- _What you will do_: Say how many lines in this listing include the word "them", with no other words in the reply.

☆ ☆ ☆ ☆ ☆ ☆ ☆

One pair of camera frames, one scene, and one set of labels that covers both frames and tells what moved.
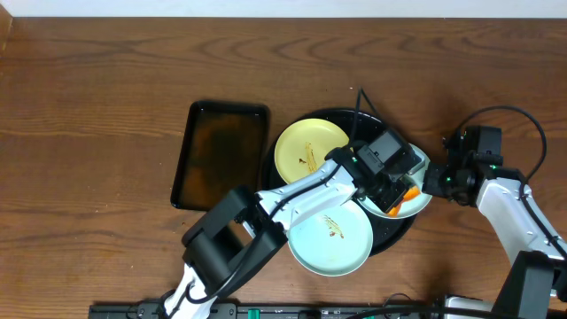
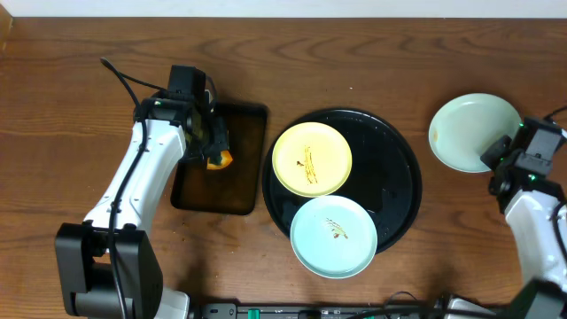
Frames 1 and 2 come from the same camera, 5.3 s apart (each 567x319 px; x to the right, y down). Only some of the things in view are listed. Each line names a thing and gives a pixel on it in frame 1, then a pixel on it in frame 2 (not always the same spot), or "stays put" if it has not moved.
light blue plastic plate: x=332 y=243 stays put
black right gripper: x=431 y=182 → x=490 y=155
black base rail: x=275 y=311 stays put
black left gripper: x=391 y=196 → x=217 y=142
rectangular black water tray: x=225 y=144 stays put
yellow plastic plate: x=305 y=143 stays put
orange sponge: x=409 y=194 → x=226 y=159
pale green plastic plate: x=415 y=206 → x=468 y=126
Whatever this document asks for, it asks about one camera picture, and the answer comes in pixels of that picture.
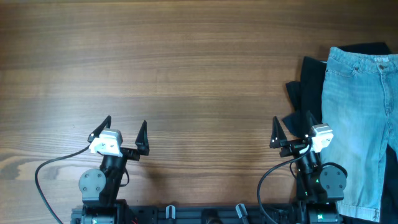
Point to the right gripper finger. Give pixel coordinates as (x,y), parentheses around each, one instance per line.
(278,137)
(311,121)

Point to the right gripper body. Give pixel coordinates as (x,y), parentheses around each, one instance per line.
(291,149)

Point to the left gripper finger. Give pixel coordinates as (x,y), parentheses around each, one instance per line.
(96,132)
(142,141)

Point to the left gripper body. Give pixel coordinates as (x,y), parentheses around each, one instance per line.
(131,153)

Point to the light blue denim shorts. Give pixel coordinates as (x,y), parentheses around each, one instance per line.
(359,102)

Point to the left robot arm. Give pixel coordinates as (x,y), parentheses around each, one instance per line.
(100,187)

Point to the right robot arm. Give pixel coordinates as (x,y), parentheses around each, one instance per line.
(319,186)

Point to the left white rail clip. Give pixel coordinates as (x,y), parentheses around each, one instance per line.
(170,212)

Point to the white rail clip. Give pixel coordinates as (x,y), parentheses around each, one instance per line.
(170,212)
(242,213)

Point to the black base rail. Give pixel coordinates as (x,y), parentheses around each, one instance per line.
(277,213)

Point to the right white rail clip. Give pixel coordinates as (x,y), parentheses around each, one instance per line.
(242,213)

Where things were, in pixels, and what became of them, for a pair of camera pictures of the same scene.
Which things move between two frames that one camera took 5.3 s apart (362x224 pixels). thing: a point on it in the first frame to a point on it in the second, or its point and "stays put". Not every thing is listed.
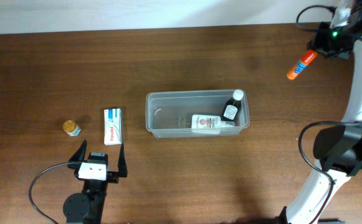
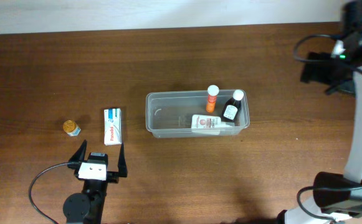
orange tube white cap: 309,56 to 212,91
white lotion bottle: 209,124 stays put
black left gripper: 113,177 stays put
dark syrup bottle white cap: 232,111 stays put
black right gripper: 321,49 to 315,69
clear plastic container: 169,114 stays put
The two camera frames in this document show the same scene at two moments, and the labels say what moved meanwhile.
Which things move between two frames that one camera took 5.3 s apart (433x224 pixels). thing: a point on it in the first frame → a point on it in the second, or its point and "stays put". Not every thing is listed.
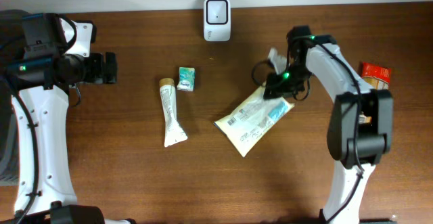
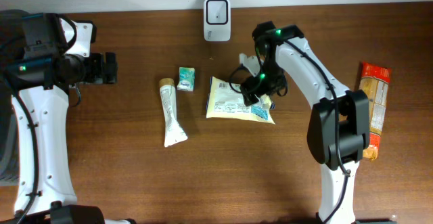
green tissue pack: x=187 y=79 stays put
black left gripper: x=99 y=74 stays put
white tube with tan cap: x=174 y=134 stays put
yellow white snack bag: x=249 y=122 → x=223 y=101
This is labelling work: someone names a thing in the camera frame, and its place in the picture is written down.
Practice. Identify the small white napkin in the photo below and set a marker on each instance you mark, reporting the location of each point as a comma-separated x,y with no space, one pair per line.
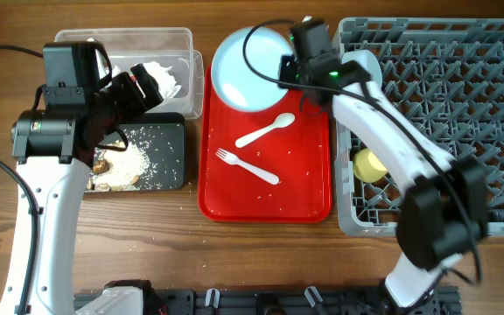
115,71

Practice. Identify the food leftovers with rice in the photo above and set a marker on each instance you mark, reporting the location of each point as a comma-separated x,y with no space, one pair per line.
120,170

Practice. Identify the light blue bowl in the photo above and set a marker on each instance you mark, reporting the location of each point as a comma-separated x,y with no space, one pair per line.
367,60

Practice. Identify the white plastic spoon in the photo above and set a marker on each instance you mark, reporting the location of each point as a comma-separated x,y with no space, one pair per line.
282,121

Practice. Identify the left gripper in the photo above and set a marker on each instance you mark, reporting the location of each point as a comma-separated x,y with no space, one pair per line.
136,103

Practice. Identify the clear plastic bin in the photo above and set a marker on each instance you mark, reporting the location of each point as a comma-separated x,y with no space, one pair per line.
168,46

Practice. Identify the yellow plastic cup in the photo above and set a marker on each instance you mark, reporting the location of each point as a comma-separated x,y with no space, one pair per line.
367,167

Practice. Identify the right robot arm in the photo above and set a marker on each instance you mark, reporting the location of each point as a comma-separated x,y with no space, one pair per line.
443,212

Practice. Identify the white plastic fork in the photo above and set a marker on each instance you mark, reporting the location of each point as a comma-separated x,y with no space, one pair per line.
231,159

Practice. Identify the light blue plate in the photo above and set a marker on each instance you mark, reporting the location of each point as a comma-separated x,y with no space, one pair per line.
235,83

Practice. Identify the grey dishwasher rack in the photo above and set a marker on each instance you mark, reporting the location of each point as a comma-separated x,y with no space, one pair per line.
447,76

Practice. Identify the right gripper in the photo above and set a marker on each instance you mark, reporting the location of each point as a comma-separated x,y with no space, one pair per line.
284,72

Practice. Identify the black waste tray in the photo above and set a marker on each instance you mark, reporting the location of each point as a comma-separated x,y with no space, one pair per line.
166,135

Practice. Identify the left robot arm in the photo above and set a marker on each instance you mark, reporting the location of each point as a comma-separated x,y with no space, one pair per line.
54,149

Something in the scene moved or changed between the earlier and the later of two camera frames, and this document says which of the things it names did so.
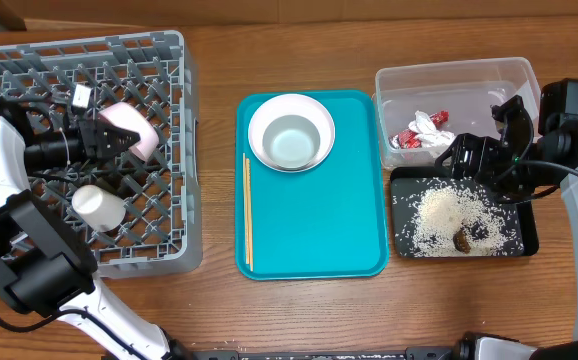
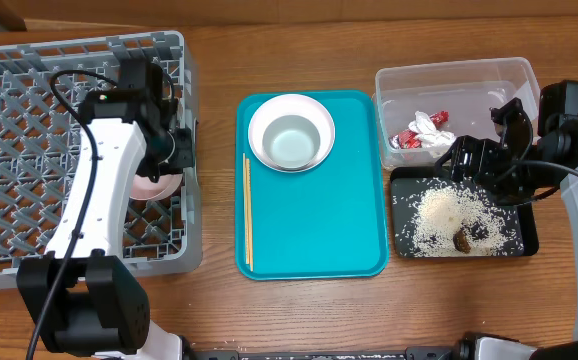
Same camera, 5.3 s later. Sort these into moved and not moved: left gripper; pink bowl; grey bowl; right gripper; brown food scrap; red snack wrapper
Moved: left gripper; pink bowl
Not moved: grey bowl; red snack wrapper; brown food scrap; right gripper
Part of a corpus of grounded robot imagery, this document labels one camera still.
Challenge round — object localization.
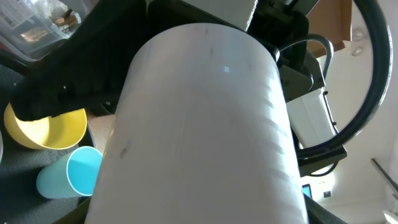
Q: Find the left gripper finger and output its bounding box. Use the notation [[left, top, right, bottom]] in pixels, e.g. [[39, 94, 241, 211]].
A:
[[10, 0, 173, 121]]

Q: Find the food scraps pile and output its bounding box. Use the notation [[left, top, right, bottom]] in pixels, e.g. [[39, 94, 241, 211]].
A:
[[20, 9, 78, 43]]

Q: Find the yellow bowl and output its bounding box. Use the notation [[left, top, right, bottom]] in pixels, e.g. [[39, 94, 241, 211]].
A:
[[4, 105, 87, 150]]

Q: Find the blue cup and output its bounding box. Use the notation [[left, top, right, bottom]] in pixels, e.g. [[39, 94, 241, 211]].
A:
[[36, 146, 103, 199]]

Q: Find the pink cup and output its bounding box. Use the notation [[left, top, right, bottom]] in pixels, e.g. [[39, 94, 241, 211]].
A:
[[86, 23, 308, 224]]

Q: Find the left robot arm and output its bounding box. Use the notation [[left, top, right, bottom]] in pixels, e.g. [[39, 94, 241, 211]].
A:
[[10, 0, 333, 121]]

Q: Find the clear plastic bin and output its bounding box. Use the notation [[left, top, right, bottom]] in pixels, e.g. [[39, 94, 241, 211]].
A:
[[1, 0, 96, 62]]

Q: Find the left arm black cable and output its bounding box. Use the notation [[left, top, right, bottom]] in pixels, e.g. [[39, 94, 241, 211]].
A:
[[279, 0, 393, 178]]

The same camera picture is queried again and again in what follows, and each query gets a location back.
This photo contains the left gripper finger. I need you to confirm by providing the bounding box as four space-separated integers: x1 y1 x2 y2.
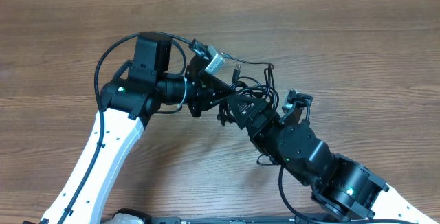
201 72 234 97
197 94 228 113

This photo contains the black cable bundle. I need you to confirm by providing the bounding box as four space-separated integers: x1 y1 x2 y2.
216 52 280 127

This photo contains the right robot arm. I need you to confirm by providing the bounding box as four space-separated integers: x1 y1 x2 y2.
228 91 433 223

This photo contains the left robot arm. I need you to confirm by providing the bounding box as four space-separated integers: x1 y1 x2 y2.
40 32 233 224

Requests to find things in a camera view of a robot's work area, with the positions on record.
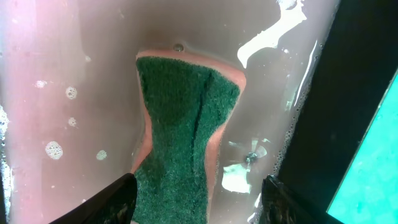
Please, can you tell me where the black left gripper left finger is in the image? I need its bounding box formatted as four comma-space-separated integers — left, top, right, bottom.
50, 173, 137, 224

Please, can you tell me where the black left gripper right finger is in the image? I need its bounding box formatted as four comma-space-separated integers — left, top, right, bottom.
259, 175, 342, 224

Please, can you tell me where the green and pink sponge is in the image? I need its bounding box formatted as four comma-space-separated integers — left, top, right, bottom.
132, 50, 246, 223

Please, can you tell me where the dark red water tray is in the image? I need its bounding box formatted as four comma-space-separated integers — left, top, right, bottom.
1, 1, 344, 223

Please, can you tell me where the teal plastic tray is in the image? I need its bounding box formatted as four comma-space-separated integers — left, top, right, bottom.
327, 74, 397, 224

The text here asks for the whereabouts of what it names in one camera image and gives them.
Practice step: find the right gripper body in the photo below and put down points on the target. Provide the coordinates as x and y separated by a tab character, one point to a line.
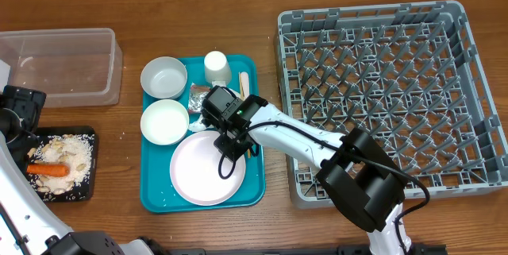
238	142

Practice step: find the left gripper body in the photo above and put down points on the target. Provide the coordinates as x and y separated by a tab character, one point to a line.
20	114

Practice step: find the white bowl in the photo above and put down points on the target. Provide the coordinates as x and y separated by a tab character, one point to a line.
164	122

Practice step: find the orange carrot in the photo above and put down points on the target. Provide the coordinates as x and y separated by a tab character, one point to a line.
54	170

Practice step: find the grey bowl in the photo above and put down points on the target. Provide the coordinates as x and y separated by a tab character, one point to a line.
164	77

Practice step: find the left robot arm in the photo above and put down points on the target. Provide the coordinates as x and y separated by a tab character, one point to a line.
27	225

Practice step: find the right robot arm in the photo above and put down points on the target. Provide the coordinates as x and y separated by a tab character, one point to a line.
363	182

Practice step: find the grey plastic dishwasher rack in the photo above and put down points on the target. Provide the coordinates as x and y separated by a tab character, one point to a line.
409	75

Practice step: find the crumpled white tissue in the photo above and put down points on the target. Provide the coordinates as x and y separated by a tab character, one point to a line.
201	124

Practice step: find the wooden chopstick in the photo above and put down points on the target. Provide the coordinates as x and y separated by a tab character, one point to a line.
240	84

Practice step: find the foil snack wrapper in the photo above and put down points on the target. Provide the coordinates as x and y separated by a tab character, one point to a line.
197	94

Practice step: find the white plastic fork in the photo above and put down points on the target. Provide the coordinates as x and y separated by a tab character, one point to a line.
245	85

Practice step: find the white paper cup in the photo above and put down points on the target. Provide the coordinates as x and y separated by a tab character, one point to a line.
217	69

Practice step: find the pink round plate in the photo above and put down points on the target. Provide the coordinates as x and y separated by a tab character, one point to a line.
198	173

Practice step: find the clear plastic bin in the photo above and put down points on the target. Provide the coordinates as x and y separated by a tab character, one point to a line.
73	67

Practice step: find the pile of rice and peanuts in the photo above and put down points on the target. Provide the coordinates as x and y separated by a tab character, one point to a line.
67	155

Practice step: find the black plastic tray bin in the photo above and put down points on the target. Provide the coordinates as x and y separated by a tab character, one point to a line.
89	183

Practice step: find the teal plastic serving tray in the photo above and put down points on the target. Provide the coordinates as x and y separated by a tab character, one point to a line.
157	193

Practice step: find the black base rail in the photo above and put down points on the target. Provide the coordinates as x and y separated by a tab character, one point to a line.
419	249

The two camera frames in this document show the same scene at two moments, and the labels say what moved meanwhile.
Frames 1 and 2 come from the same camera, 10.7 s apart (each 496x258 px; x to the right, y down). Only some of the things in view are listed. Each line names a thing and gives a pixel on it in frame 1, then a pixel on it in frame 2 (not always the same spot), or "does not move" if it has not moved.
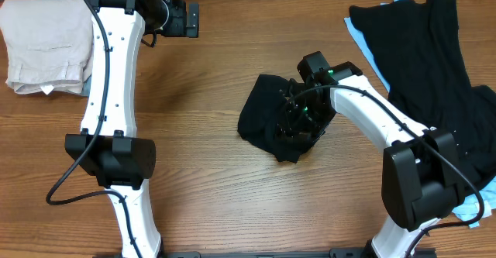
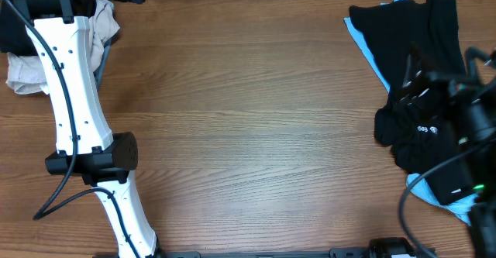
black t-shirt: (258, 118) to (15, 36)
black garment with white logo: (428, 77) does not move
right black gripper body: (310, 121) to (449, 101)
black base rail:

☆ ☆ ☆ ☆ ☆ ☆ ☆

- _Response to this task_: 2